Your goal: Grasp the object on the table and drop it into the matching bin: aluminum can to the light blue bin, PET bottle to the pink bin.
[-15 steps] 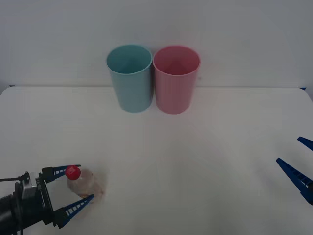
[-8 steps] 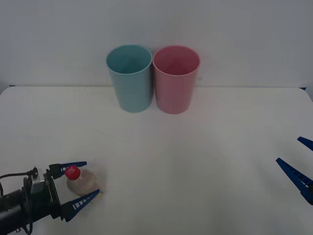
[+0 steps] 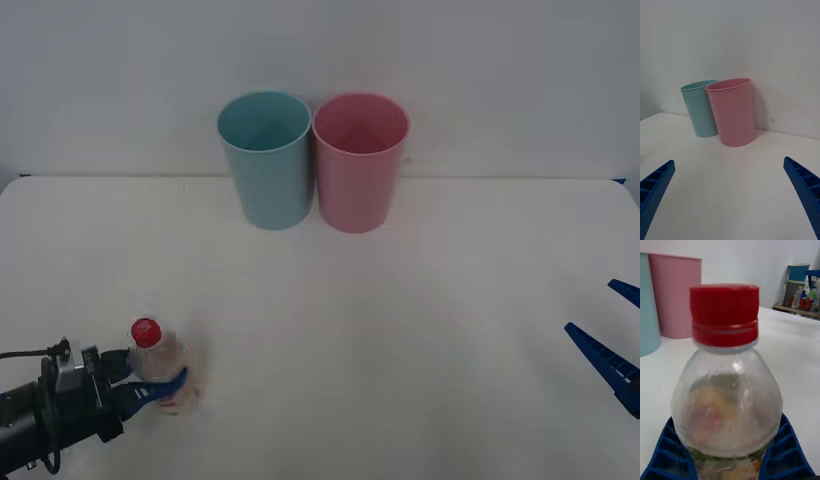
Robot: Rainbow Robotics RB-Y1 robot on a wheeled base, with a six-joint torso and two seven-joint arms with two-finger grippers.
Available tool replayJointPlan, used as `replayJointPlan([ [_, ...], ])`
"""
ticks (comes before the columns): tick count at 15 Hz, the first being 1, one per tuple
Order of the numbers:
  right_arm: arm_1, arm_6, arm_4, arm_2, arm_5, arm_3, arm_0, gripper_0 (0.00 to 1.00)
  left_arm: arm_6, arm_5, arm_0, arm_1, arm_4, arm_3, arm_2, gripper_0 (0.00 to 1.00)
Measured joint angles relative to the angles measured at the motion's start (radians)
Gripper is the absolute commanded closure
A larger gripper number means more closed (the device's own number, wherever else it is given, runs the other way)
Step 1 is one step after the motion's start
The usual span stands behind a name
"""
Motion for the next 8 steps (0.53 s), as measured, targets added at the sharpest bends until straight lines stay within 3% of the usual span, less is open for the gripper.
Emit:
replayJointPlan([
  [8,0.0,0.0,0.0,0.0,0.0,0.0,0.0,0.0,0.024,0.036,-0.027,0.0,0.024,0.0,0.011,1.0],
])
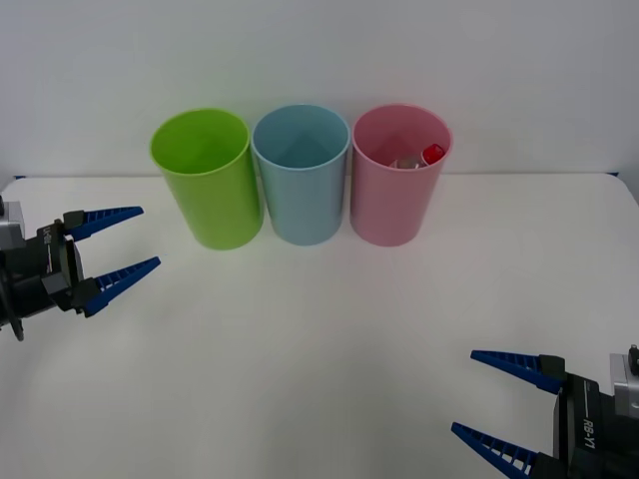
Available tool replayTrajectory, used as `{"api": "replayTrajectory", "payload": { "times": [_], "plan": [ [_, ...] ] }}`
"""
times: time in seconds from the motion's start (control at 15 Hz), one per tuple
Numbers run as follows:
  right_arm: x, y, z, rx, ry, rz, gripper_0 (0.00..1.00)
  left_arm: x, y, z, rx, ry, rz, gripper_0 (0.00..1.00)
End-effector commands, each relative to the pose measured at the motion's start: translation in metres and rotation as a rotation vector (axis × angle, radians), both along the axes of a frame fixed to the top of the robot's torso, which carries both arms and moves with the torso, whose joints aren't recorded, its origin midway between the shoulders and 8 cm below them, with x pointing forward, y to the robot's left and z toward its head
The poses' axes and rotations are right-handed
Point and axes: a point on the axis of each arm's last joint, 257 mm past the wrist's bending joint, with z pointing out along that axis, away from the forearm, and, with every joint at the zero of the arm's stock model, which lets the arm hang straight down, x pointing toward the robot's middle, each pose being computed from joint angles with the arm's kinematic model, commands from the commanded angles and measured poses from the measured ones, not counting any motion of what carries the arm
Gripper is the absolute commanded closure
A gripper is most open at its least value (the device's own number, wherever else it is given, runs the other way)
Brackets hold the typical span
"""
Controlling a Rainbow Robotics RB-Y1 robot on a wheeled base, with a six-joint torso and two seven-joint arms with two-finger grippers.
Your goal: Put cans in the blue bin and PET bottles in the pink bin and trash in the green bin.
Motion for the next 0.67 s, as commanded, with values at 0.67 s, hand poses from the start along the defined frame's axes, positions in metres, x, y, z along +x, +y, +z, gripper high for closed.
{"api": "replayTrajectory", "payload": {
  "times": [0.67],
  "plan": [
    [0.0, 0.0, 0.0, 0.0, 0.0, 0.0, 0.0, -0.042, 0.037, -0.011, 0.007, -0.03, 0.106, 0.0]
  ]
}}
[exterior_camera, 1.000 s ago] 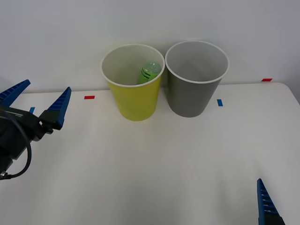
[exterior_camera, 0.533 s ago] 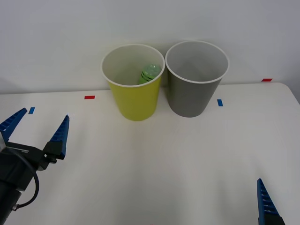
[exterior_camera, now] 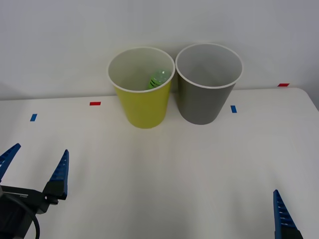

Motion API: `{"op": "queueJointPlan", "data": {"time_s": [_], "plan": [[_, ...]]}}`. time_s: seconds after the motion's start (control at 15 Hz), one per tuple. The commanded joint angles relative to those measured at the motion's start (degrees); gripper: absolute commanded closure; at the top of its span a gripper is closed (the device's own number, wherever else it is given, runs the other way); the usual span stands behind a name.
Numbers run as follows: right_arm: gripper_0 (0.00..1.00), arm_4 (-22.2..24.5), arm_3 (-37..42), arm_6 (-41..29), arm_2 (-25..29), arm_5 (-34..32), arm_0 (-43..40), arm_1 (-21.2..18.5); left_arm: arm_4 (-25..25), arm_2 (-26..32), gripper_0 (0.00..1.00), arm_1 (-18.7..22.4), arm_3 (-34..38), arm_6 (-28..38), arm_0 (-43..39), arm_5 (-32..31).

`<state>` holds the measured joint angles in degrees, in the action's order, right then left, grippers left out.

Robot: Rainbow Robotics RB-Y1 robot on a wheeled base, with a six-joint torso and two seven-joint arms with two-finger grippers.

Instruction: Put cans in the gray bin and PET bottles in the light green bin.

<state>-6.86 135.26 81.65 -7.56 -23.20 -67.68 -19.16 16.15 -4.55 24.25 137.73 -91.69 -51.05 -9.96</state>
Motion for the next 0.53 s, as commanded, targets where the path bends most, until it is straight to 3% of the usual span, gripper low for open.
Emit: {"op": "queueJointPlan", "data": {"time_s": [0.07,0.2,0.53], "plan": [[0.00,0.0,0.0,0.0,0.0,0.0,0.0,0.0,-2.3,-0.2,0.00,-0.1,-0.1,1.2,-4.4,-2.9],[0.00,0.0,0.0,0.0,0.0,0.0,0.0,0.0,-5.3,-0.6,0.00,-0.1,-1.1,2.2,-6.4,-4.9],[0.00,0.0,0.0,0.0,0.0,0.0,0.0,0.0,-6.9,-2.2,0.00,-0.2,-8.3,3.6,-6.8,-10.7]]}}
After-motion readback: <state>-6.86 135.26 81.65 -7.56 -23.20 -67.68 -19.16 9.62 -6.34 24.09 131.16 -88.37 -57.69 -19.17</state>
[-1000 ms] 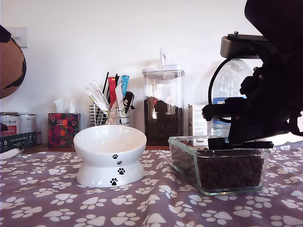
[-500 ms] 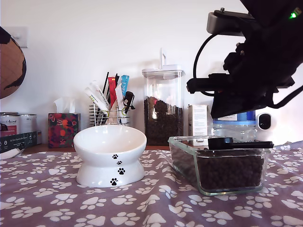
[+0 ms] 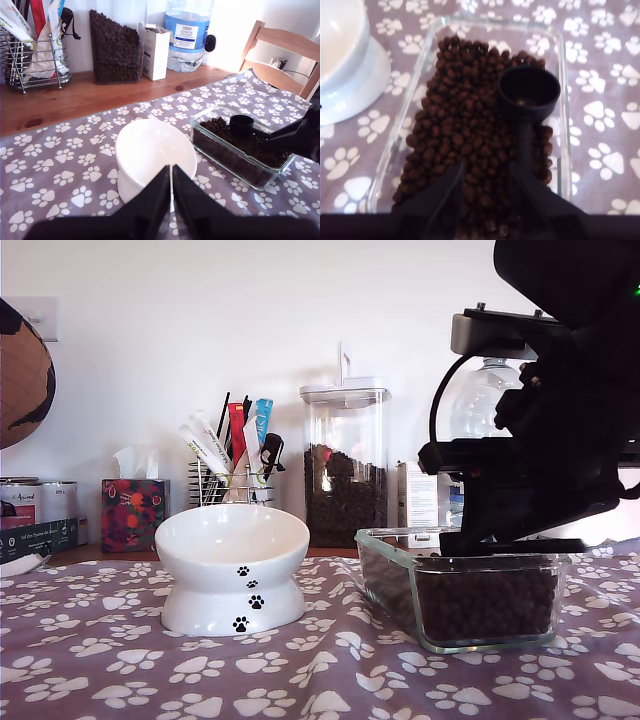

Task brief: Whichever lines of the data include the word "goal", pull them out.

Task output:
Your goal: Grasp the object on the table and drop it into the matching bin: aluminum can to the light blue bin, PET bottle to the pink bin.
Your goal: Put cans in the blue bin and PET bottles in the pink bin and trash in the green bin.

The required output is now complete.